Arşiv'den okumanızı tavsiye edeceğim 2 yazı, Mesut Özil Röportajı ve İzlenimler ayrıca Özüne Dönmek (Farklı Bir Mesut Özil Hikayesi)

5 Kasım 2009 Perşembe

TÜRK RAP'İNİN YENİ YÜZÜ

AVRUPALI FENERBAHÇE

İstanbul: 2 - Bükreş: 0. Gecenin manşeti bu belki de. İki temsilcimiz de ilk maçlarda olduğu gibi yine acımadı rakiplerine. Kadıköy'de zevkli, temposu yüksek bir maç izledik. Fenerbahçe'nin karşısında Dinamo Bükreş'ten 2-3 gömlek daha üstün bir Rumen ekibi vardı. İki takım da top ayaklarına geldiğinde dikine ve hızlı oynamak isteyince özellikle ilk yarının nasıl geçtiğini anlamadım. Ortasahada topa ve rakibe sert müdahalelerde hakem daha çok oynatmayı tercih edince ve tüm futbolcular kusursuz centilmenliğe yakın oynayınca Premier Lig ve La Liga'ya yakın bir seviyede maç seyrettik. Andre Santos'un kıvrak hareketlerinin ardından sol ayağının dışıyla ağlara gönderdiği gol güzeldi. Alex bildiğimiz Alex'ti. Yine gemisini kurtaran kaptandı. 2-3 pozisyonda klasını konuşturması Fenerbahçe'nin kazanmasına yetti. Emre günün en çalışkan isimlerinden biriydi yine. Cristian kaleyi her gördüğünde aklına Hamidou geldi heralde, ama çektiği tüm şutlar aynı şekilde kalenin 3-4 metre solundan dışarı gitti. Ayağı bu gece sola çekiyordu Brezilyalı'nın. İlk golde topu alırken Andre Santos'un faulü var mıydı, Daum'un ilk yarının ortalarında aynı dakika içinde 2 kez Kazım'a ofsayt bayrağı kaldıran hakeme gözlük işareti yapmakta haklı mıydı, yine ilk yarıda Bilica yerdeki rakibinin üzerine bilinçli olarak mı bastı, bunlar aklımda kalan sorular. Steaua'da Kapetanos'u çok beğendim. Tek forvet olarak Bilica ve Lugano ikilisiyle iyi mücadele etti. Çalışkan, fiziği güçlü, oyun takibi yüksek bir futbolcu. 2008 yazında bonservis bedelsiz olarak AEK'dan Steaua'ya gitmiş. İnsan Güiza'nın yerinde 26 yaşındaki bu Yunan olsa daha iyi olmaz mıydı diye soruyor kendine.
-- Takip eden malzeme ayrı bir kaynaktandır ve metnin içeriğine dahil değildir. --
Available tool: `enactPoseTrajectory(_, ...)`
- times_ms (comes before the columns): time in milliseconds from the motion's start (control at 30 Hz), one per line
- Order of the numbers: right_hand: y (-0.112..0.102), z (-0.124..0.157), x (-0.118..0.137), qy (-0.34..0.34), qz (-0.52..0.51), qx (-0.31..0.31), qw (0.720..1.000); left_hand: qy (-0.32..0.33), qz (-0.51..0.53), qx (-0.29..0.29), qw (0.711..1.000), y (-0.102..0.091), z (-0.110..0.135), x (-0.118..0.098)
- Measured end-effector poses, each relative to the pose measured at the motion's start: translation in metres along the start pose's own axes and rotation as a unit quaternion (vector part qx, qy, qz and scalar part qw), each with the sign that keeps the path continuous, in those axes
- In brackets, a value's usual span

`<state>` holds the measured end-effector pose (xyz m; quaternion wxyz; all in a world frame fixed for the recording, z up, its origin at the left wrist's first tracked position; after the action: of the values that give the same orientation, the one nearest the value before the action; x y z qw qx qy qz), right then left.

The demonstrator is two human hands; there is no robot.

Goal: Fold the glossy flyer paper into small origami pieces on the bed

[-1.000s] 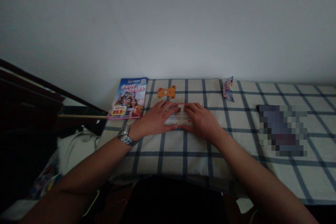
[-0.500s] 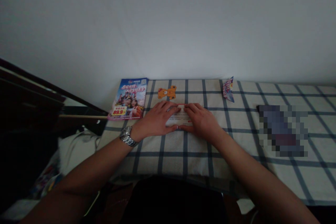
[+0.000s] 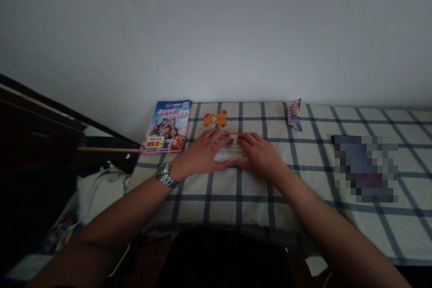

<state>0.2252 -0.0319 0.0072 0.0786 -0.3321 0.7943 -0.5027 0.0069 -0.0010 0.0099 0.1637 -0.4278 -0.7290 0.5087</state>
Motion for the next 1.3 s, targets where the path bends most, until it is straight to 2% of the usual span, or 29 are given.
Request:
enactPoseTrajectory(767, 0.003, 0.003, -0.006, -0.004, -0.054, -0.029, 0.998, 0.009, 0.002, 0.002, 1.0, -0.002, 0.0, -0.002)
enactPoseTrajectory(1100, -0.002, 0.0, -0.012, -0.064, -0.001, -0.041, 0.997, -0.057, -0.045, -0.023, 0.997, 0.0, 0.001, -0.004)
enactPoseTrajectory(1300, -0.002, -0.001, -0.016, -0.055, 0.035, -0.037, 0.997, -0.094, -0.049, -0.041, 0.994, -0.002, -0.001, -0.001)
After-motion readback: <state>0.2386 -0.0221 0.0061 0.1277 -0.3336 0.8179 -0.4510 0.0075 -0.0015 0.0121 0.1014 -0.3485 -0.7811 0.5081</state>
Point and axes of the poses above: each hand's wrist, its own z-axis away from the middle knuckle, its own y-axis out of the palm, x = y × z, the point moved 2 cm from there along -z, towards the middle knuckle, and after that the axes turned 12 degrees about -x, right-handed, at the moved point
Twente de Sheriff karşısında 2-1 kazandı. Fenerbahçe'nin gruptan çıkması kesin değil ama büyük bir avantaj yakaladığı ortada. 2 Aralık'ta Twente ile deplasmanda oynanacak maç lideri belirleme özelliği taşıyacak. Sarı lacivertlilerin son maçında Kadıköy'de Sheriff'i doğal olarak yeneceğini düşünüyoruz tabii. Tebrikler Fenerbahçe.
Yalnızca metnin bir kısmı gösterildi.